这可以在模拟中看到，因为 s_state 和 s_read3 都获得了各自的值。但是，最后一个条件也以某种方式被执行，因为 s_execute 也更改为 '1'！我不明白这怎么可能，这怎么可能

ibus(0 to 2) = "111"

还有这个

(ibus(0) = '0' or ibus(0 to 2) = "100")

同时是真的吗？

提前非常感谢， 雷哥克

Answer 1

这里的代码太多了，但是一些通用的cmets：

• 当clk 为高电平时，您的主进程应该是透明的，否则为闩锁。但是，当execute 上有一个元数据时，它就不起作用了。将其重构为具有单个外部 if clk='1'，例如您的从属进程
• 您的主进程中的重置是可疑的。它只清除一个信号，不影响其他所有信号。所以，你有一个复杂的多功能锁存器。再想一想：重置所有信号，或者（更好）将重置移动到外部if clk='1' 内，或者（甚至更好）将重置明确地实现为锁存过程之外的AND 门。保持闩锁尽可能简单。
• 使用(others => '0')等，而不是0/Z的长列表
• 摆脱std_logic_arith/std_logic_unsigned。第一眼， 你甚至不需要它们。如果您确实需要它们，请始终使用 numeric_std 而不是，除非你有充分的理由不这样做

关于您的具体问题：这两个条件不能同时为真，但不一定是。发生的事情是ibus 正在改变其状态，而clk 是1。当它有一个值时，您的代码设置s_state 和s_read3；当它有另一个值时，它设置s_execute。其他信号保持不变，因为您没有分配给它们。

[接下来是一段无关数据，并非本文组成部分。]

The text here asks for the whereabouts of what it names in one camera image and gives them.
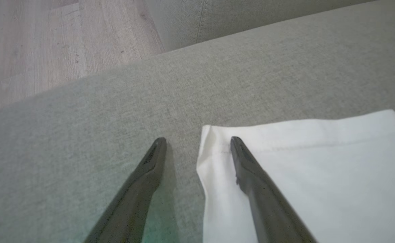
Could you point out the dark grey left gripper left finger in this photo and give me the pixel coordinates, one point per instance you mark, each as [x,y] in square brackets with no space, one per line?
[133,202]

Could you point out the white cloth garment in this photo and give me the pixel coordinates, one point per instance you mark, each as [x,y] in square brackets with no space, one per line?
[336,175]

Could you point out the grey fabric sofa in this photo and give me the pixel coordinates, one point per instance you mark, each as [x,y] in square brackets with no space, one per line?
[82,135]

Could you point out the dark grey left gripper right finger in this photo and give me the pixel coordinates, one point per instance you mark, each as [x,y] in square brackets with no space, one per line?
[268,209]

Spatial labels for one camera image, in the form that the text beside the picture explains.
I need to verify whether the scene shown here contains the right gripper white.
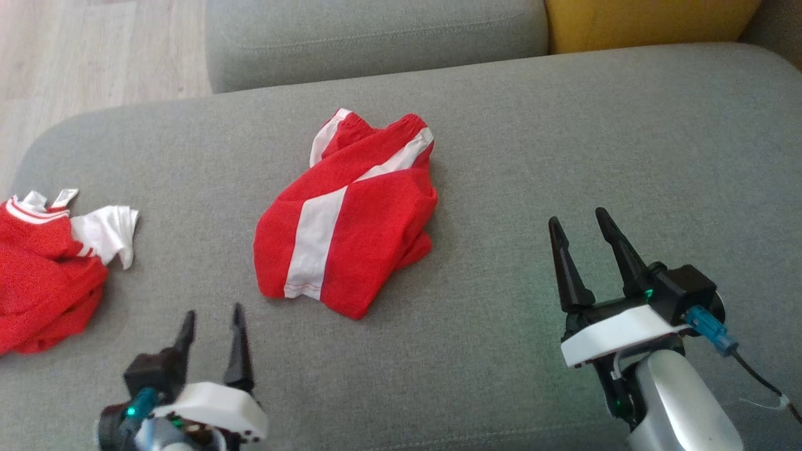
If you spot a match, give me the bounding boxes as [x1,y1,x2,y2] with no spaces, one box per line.
[549,207,690,419]

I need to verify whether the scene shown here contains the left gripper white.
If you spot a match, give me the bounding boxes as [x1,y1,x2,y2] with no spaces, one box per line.
[154,303,269,451]

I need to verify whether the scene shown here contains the red basketball jersey number 23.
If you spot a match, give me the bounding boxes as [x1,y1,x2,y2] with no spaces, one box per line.
[0,189,140,356]

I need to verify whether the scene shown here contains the red shorts with white stripe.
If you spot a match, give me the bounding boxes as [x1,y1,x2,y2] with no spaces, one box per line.
[253,108,439,321]

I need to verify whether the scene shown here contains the large yellow cushion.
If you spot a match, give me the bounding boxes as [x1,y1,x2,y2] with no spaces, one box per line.
[544,0,764,55]

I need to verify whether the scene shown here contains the grey sofa back cushion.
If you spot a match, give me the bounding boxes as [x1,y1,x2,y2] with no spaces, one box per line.
[206,0,551,95]

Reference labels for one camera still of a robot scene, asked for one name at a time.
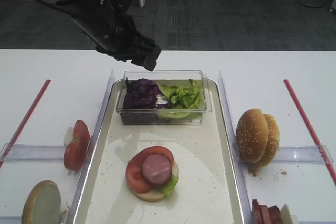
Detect lettuce leaf on bun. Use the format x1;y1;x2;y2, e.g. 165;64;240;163
158;175;178;197

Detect tomato slice on tray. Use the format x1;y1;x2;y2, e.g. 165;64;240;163
125;146;174;193

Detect upright bun half left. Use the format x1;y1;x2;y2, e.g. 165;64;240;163
22;180;61;224

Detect red strip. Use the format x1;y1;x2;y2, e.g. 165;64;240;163
0;79;51;167
283;79;335;184

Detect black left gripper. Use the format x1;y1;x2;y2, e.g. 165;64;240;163
63;0;162;71

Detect silver metal tray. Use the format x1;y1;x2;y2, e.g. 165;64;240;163
66;79;248;224

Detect bottom bun on tray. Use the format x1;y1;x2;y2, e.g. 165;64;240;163
127;162;179;202

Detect purple cabbage in container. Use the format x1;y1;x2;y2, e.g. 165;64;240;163
123;78;173;109

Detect right upper clear rail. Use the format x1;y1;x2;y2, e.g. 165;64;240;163
273;145;333;164

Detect clear plastic container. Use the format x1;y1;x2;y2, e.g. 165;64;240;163
115;70;212;125

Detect green lettuce in container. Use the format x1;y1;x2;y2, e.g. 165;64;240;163
156;79;201;109

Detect sesame bun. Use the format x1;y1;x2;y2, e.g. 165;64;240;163
258;114;280;167
236;109;269;163

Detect upright tomato slices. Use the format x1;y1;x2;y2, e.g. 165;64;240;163
64;120;90;171

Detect sesame bun front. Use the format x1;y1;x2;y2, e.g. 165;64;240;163
236;109;269;163

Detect left clear long divider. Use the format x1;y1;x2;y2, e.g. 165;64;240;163
65;71;115;224

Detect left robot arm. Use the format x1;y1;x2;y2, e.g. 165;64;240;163
15;0;161;71

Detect left red strip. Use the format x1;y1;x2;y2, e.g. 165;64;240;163
0;79;51;167

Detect clear rail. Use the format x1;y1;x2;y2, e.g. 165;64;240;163
1;143;65;162
273;145;333;164

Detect right red strip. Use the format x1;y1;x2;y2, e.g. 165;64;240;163
283;79;335;184

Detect sliced sausage stack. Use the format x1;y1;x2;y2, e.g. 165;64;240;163
252;199;283;224

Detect left upper clear rail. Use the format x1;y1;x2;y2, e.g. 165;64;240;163
1;143;65;162

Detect sesame bun rear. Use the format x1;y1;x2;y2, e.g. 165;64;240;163
258;114;280;167

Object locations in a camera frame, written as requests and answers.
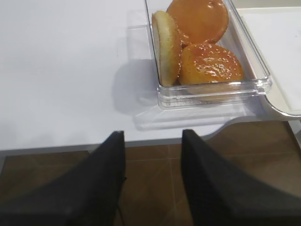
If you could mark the plain bottom bun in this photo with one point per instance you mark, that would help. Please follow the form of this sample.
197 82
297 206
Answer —
199 21

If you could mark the sesame bun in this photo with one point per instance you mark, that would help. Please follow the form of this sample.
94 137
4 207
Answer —
168 47
209 63

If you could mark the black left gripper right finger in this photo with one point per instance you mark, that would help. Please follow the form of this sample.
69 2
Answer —
221 194

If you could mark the clear plastic bun container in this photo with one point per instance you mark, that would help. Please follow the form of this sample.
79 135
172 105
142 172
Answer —
256 82

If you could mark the white metal tray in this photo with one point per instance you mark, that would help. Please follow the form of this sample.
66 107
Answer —
276 32

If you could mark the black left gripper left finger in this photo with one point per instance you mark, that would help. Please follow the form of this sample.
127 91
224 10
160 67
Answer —
86 195

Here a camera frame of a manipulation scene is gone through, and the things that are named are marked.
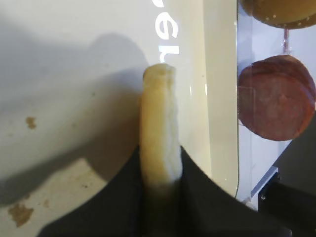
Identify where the rear meat patty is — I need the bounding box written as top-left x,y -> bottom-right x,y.
282,55 -> 316,104

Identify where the bun slice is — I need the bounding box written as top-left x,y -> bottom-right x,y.
140,63 -> 183,188

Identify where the middle meat patty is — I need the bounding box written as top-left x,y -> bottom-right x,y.
248,55 -> 316,132

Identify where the metal baking tray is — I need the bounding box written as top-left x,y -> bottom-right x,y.
0,0 -> 238,237

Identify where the meat patty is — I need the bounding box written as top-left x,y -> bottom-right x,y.
248,55 -> 316,132
237,55 -> 316,141
282,55 -> 316,104

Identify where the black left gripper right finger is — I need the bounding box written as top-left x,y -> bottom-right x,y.
177,148 -> 259,237

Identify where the black right gripper housing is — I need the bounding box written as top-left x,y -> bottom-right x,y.
259,127 -> 316,237

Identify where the sesame top bun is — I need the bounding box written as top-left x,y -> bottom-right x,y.
239,0 -> 316,30

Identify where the clear right tray divider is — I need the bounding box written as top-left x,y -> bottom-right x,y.
233,0 -> 281,205

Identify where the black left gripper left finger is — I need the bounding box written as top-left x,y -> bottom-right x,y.
39,147 -> 143,237

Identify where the front meat patty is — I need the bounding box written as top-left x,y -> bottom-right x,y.
237,55 -> 316,141

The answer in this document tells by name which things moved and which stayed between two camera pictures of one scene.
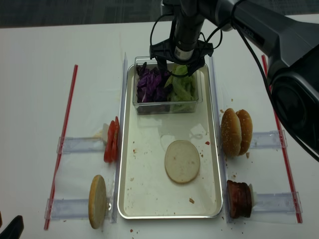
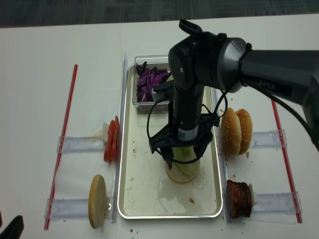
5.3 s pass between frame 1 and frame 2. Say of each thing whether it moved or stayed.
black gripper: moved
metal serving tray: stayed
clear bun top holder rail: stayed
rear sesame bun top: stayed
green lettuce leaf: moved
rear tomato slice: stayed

您没有分配ibus，因此您需要找出它发生变化的原因。你应该把它锁在你的从属进程中吗？

您可能还应该返回并确认在通过您的主进程的任何路径中未明确更改的任何信号实际上最终具有正确的值。你的主代码是可疑的，如果只是因为你并不明显ibus 可能会改变并有效地锁定一些信号，即使当clk 是1 时它们是透明的。您可能需要重新设计：清除 all 您的主输出作为外部 if clk='1' 之后的第一个操作，然后将输出分配给 all，无论当前状态如何的输入。